Within ten minutes of Katie opening the box and finding the hand, Amelia House was swarming with campus cops. Tessa wondered who’d show up next. The police chief from Barnard? Dr. Arnold from the cadaver lab? That tired-looking actor from CSI: New York?
Her chin jerked up as the French doors to the den opened, and she realized she’d left someone off her list: the school shrink.
“Dr. Capello, thanks for coming so quickly. The headmaster thought it would be a good idea for you to chat with the girls,” Mrs. Gabbert said as she ushered the psychiatrist into the room where Tessa and Katie had been stashed after the security chief had finished grilling them. For some reason, he hadn’t seemed at all happy with Tessa’s replies.
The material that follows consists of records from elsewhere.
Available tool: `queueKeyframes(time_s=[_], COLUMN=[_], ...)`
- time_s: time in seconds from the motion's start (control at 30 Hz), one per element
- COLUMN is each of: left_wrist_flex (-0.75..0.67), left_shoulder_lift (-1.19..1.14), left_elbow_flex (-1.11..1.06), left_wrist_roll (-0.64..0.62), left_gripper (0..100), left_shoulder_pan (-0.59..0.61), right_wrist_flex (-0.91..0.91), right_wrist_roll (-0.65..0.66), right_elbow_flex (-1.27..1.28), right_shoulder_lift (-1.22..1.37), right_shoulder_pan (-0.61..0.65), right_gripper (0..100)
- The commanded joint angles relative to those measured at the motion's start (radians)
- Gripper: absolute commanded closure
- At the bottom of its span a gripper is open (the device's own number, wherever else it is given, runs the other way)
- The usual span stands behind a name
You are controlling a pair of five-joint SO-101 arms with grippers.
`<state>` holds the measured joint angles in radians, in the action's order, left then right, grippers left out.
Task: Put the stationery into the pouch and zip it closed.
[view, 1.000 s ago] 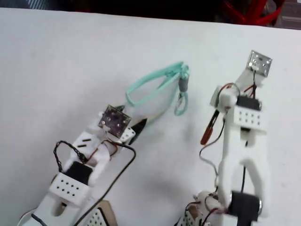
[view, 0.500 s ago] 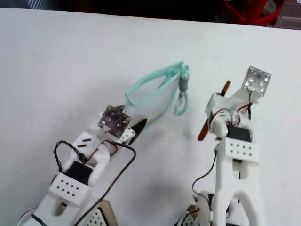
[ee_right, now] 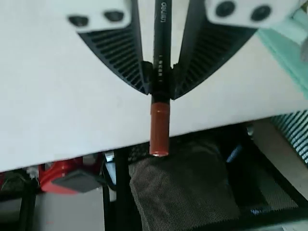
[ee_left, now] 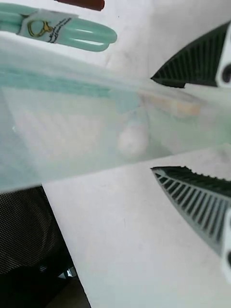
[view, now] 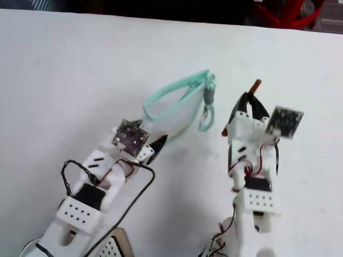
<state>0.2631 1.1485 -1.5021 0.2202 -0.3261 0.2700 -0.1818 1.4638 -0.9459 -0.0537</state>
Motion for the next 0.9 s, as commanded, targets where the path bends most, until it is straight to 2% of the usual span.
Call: queueKeyframes(time_s=[0.0,0.2,0.4,0.57,0.87], left_wrist_flex=[-0.018,-0.025,-0.026,-0.026,-0.026], left_shoulder_lift=[0.005,0.001,0.001,0.001,0.001], left_elbow_flex=[0.006,0.006,0.006,0.006,0.006], left_wrist_roll=[0.009,0.009,0.009,0.009,0.009], left_gripper=[73,73,73,73,73], left_shoulder_pan=[-0.007,-0.007,-0.008,-0.008,-0.008], right_wrist_flex=[0.151,0.255,0.157,-0.062,-0.082], right_wrist_roll=[0.005,0.005,0.005,0.005,0.005], right_elbow_flex=[0.075,0.166,0.229,0.218,0.227], right_shoulder_lift=[-0.094,-0.266,-0.625,-0.875,-0.86], right_shoulder_pan=[0.001,-0.035,-0.156,-0.122,-0.018], right_gripper=[97.8,97.8,97.9,97.9,97.9])
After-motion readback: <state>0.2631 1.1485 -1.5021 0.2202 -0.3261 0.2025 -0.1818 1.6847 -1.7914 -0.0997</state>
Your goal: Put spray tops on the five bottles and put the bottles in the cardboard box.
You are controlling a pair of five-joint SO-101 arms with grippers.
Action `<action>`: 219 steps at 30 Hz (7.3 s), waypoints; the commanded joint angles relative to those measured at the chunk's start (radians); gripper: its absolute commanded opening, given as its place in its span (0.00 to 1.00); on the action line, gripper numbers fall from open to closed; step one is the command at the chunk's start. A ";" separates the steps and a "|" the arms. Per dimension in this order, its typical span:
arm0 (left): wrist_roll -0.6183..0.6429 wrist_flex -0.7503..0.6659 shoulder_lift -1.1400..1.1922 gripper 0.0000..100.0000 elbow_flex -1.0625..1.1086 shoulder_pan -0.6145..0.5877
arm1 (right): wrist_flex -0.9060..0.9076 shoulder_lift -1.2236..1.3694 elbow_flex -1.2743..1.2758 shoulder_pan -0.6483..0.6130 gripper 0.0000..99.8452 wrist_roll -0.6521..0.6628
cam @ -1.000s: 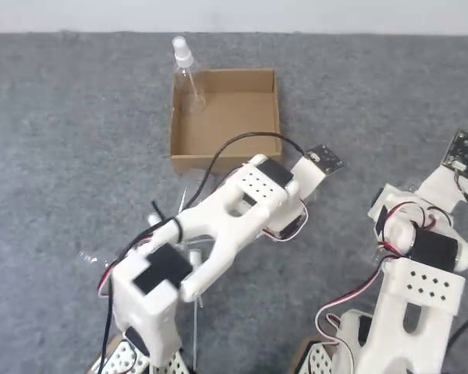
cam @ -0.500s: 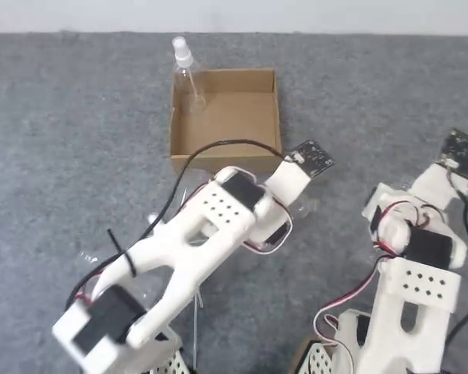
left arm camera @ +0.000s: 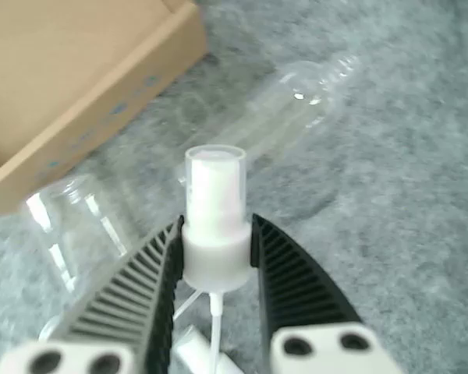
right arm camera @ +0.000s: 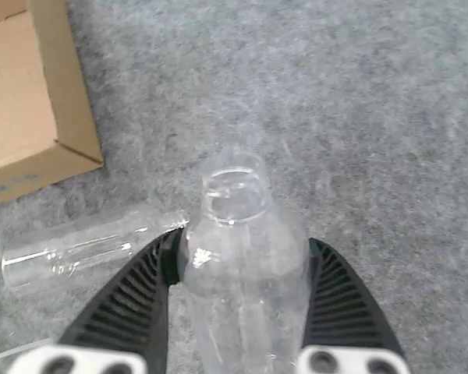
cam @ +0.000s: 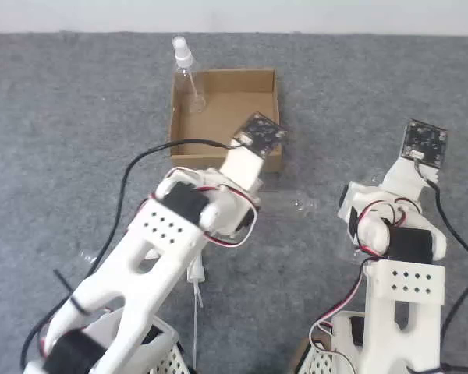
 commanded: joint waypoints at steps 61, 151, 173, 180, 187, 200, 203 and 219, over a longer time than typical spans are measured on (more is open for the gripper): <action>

Do you have any idea who sent the package?
Isn’t it your job to find out?
Do you know why someone would target Miss Barton?
Because she dates that jerk Mark Summers?
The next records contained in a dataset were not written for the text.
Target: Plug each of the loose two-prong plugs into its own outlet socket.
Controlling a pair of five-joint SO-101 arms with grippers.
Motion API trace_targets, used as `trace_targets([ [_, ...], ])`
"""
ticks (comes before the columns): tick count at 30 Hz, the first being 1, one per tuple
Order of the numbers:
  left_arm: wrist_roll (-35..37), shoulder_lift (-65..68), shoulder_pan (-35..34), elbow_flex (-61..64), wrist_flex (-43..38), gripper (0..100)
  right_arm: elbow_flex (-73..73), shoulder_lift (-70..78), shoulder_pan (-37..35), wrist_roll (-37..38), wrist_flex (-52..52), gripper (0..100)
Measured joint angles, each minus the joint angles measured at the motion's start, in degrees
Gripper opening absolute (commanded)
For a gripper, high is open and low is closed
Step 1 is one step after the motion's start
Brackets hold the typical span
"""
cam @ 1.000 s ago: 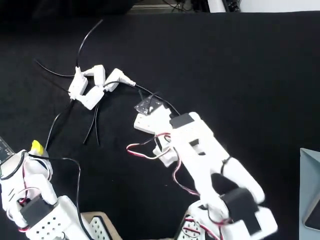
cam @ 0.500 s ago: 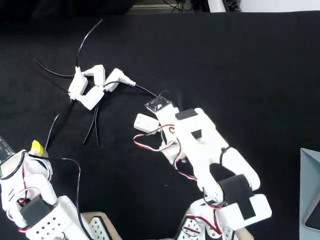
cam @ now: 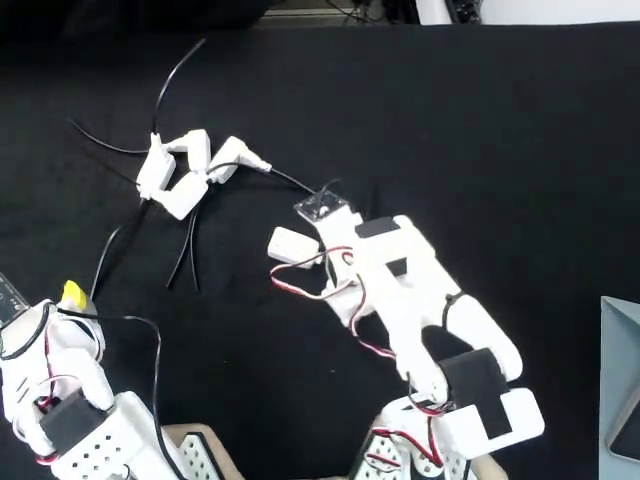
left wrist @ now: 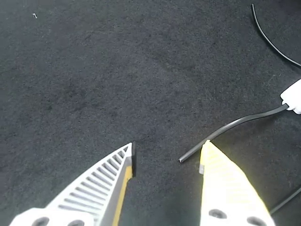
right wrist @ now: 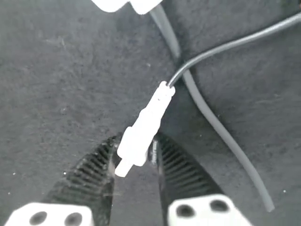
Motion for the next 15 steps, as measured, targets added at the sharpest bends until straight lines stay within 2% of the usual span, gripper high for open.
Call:
trace_targets([
  [3, 0.0, 0.0, 0.0, 0.0, 0.0, 23, -1.05, 0.09, -0.09, -1.49, 1.41, 17.2],
  [15, 0.0, 0.0, 0.0, 0.0, 0.0, 23, -4.57, 0.09, 0.0, -6.86, 3.96, 16.6],
])
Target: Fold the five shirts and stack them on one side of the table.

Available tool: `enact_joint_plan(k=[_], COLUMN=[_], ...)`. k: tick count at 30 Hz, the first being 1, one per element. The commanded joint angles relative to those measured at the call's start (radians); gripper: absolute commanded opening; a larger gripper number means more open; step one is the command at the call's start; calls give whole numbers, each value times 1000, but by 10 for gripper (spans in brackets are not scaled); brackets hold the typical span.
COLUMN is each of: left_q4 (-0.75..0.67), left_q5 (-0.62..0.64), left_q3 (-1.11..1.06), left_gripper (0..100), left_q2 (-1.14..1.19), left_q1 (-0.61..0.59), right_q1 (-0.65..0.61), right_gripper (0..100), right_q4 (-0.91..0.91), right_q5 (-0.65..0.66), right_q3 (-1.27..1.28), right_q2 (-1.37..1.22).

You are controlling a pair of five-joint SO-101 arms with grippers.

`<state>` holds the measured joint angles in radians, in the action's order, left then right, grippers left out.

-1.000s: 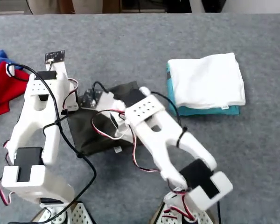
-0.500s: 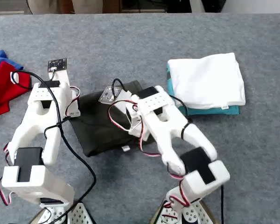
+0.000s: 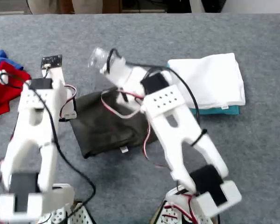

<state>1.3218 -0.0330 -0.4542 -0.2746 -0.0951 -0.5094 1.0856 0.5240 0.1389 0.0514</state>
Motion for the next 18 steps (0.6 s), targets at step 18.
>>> enact_joint_plan(k=[18], left_q4=[-311], left_q5=[40], left_q3=[-516], left_gripper=[19], left_q2=[-25], left_q1=[138], right_q1=[128], right_gripper=[2], right_q4=[35], right_q5=[-15], right_q3=[-641], right_q2=[-679])
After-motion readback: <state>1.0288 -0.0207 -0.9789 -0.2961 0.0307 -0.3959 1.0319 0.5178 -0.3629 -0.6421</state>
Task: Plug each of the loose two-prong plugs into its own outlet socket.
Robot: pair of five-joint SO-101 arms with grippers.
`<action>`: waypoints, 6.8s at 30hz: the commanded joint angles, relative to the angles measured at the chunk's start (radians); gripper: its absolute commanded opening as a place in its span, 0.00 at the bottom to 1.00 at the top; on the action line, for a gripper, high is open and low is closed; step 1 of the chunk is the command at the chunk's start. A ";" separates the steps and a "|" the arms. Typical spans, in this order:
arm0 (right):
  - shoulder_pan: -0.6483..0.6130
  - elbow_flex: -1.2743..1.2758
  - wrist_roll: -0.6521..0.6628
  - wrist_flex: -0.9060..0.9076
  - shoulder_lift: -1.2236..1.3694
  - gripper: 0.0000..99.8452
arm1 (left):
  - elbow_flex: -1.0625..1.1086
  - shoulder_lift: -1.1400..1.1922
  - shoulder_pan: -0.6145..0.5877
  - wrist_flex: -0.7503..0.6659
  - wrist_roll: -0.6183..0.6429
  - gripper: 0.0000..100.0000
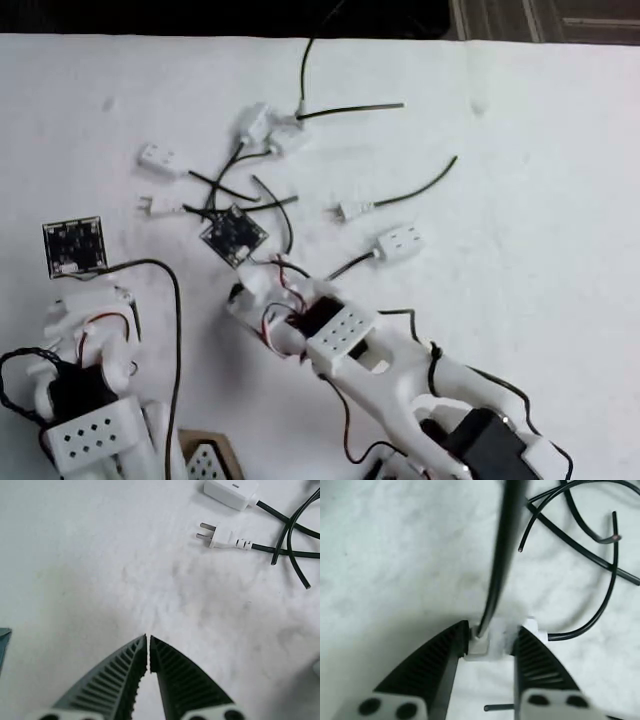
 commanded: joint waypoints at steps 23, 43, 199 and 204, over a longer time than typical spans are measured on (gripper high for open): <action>0.007 0.026 0.064 0.016 0.070 0.02 | 0.002 -0.007 -0.008 -0.021 -0.012 0.03; 0.041 0.046 -0.008 0.183 -0.265 0.21 | 0.015 -0.007 -0.004 -0.025 -0.012 0.04; 0.835 -0.681 0.359 0.998 0.380 0.21 | 0.054 -0.007 -0.002 -0.054 -0.068 0.04; 0.852 -0.694 0.361 1.052 0.381 0.21 | 0.054 -0.007 -0.002 -0.054 -0.068 0.04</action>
Are you aware if Miss Barton has recently received any harassing emails or texts?
Does that include hurl-inducing love notes?
Tessa heard the security chief mumble “Smart-ass” under his breath.
“Can I get you anything, Lisa? Coffee, tea, water?” Mrs. Gabbert rambled on. Her face was red and she kept kneading her hands. She looked on the verge of a heart attack.
“Thanks, Estelle, but I’m good.” Dr. Capello smiled thinly. “I’ll take it from here if you don’t mind.”
“Certainly.” Mrs. Gabbert nodded and left the room.
“How’re you both doing?” Dr. Capello asked, and pulled a chair nearer the sofa where Tessa and Katie sat.
“I’m all right,” Tessa said. “But then I’m not the one with the secret admirer.” She glanced at Katie’s pale face and the tissue she was pulverizing in her lap.
“How about you, Katie?” the doctor asked, sitting down and crossing her legs. Her dark hair was pulled off her face in a ponytail, and she had bangs that made her look more like a Whitney student than a grown-up. She was even wearing a burgundy jacket that was a dead ringer for their school blazers. All that was missing was the crest.
Katie turned teary eyes on the doctor. “I’m pretty freaked out. Who’d do something so twisted?”
“I don’t know,” Dr. Capello answered. “Someone who needs help.”
“Someone who needs a padded cell, you mean,” Katie said. Her fingers shook as she shredded the tissue. “What I don’t get is why they’d send something like that to me? The security chief acted like I’d done something to bring it on.”
“Don’t blame yourself,” Dr. Capello told her. “You can’t control what other people do. It’s not your fault this happened.”
Katie bit her lip, nodding.
Tessa watched the exchange, keeping quiet. Every time she sat in a room with Dr. Capello she had to remind herself that no matter how caring and nice the shrink seemed, she worked for the headmaster. Everything that anyone told her wound up in a file, property of Whitney Prep.
“How do I explain this to my mom?” Katie asked, and her eyes filled with tears. “How am I ever supposed to feel safe again?”
“No place is safe,” Tessa said, pushing hair behind her ears. “Anyone can find you if they really want to. All they have to do is Google. If you really don’t want to be found, you have to drop off the grid like you don’t exist—”
“Stop, Tessa! You’re only making things worse!” Katie gave her a scathing look.
“Hey, it’s not my fault! Blame Big Brother.”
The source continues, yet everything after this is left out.